(Stored data entries)
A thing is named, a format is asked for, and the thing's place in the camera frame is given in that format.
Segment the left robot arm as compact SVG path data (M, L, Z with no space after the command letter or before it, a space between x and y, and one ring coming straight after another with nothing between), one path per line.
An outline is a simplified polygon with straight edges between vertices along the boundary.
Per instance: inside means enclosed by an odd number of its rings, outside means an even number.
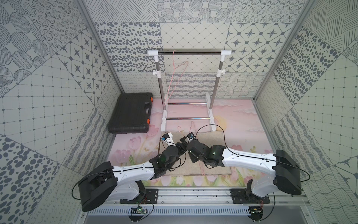
M186 147L185 141L169 143L156 157L127 167L112 166L109 161L100 164L77 184L82 211L94 210L107 199L141 202L139 195L145 194L142 181L158 179L173 169Z

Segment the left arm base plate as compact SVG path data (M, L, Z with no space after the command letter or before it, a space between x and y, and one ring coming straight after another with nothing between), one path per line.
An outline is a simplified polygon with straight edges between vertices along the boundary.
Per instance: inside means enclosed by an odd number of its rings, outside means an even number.
M133 200L120 200L120 204L157 204L158 201L158 189L145 189L145 193L141 192L135 199Z

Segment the beige fuzzy scarf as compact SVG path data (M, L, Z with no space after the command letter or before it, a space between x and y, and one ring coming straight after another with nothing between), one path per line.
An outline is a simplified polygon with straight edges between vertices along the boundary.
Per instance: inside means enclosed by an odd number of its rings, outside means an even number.
M199 133L197 136L198 140L201 143L204 143L208 147L213 145L222 145L224 146L223 132L206 132ZM193 175L230 175L232 171L230 167L216 167L213 169L207 169L203 162L198 161L192 163L189 158L189 153L186 153L186 162L183 166L177 168L176 170L166 172L166 176L193 176Z

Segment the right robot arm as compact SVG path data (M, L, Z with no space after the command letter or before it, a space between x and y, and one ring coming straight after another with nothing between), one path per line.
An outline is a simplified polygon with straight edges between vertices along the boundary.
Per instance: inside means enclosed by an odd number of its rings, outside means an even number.
M222 145L207 145L197 139L186 147L192 162L203 162L210 167L240 167L257 170L266 176L248 181L247 190L257 197L282 191L290 195L301 195L301 177L298 163L285 151L257 154L246 153Z

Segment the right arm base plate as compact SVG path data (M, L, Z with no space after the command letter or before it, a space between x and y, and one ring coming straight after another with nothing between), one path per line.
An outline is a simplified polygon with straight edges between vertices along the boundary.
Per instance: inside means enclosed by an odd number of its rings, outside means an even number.
M268 196L261 198L252 193L247 194L246 189L243 188L231 189L230 196L234 204L259 204L260 202L263 202L264 204L270 203Z

■ EXERCISE: Each line above must be repeated exactly in the answer, with pictures omitted.

■ RESULT BELOW:
A thing is named, a format is asked for, and the thing's place in the camera frame is given in that format.
Segment the left robot arm as compact SVG path data (M, L, Z with no space after the command letter or before it, a space between x and y, and one ring coming straight after another with nothing between), one path per line.
An outline is a simplified polygon with straight edges between vertices along the boundary.
Per instance: inside means enclosed by an odd number of its rings, outside means an even number.
M186 147L185 141L169 143L156 157L127 167L112 166L109 161L100 164L77 184L82 211L94 210L107 199L141 202L139 195L145 194L142 181L158 179L173 169Z

Segment the left arm base plate as compact SVG path data (M, L, Z with no space after the command letter or before it, a space between x and y, and one ring coming straight after another with nothing between), one path per line.
An outline is a simplified polygon with straight edges between vertices along the boundary.
Per instance: inside means enclosed by an odd number of its rings, outside means an even number.
M133 200L120 200L120 204L157 204L158 201L158 189L145 189L145 193L141 192L135 199Z

Segment the beige fuzzy scarf as compact SVG path data (M, L, Z with no space after the command letter or before it, a space between x and y, and one ring coming straight after another with nothing between), one path per line.
An outline is a simplified polygon with straight edges between vertices along the boundary.
Per instance: inside means enclosed by an odd number of its rings, outside means an even number.
M199 133L197 136L198 140L201 143L204 143L208 147L213 145L222 145L224 146L223 132L206 132ZM193 175L230 175L232 171L230 167L216 167L213 169L207 169L203 162L198 161L192 163L189 158L189 153L186 153L186 162L183 166L177 168L176 170L166 172L166 176L193 176Z

Segment the right robot arm as compact SVG path data (M, L, Z with no space after the command letter or before it, a space between x and y, and one ring coming straight after another with nothing between), one path per line.
An outline is a simplified polygon with straight edges between vertices along the boundary.
Per instance: inside means enclosed by an odd number of its rings, outside means an even number.
M222 145L207 145L197 139L186 147L192 162L203 162L210 167L240 167L257 170L266 176L248 181L247 190L257 197L282 191L290 195L301 195L301 177L298 163L285 151L257 154L246 153Z

Segment the right arm base plate as compact SVG path data (M, L, Z with no space after the command letter or before it, a space between x and y, and one ring coming straight after another with nothing between), one path per line.
An outline is a simplified polygon with straight edges between vertices along the boundary.
Per instance: inside means enclosed by an odd number of its rings, outside means an even number.
M268 196L261 198L252 193L247 194L246 189L243 188L231 189L230 196L234 204L259 204L260 202L263 202L264 204L270 203Z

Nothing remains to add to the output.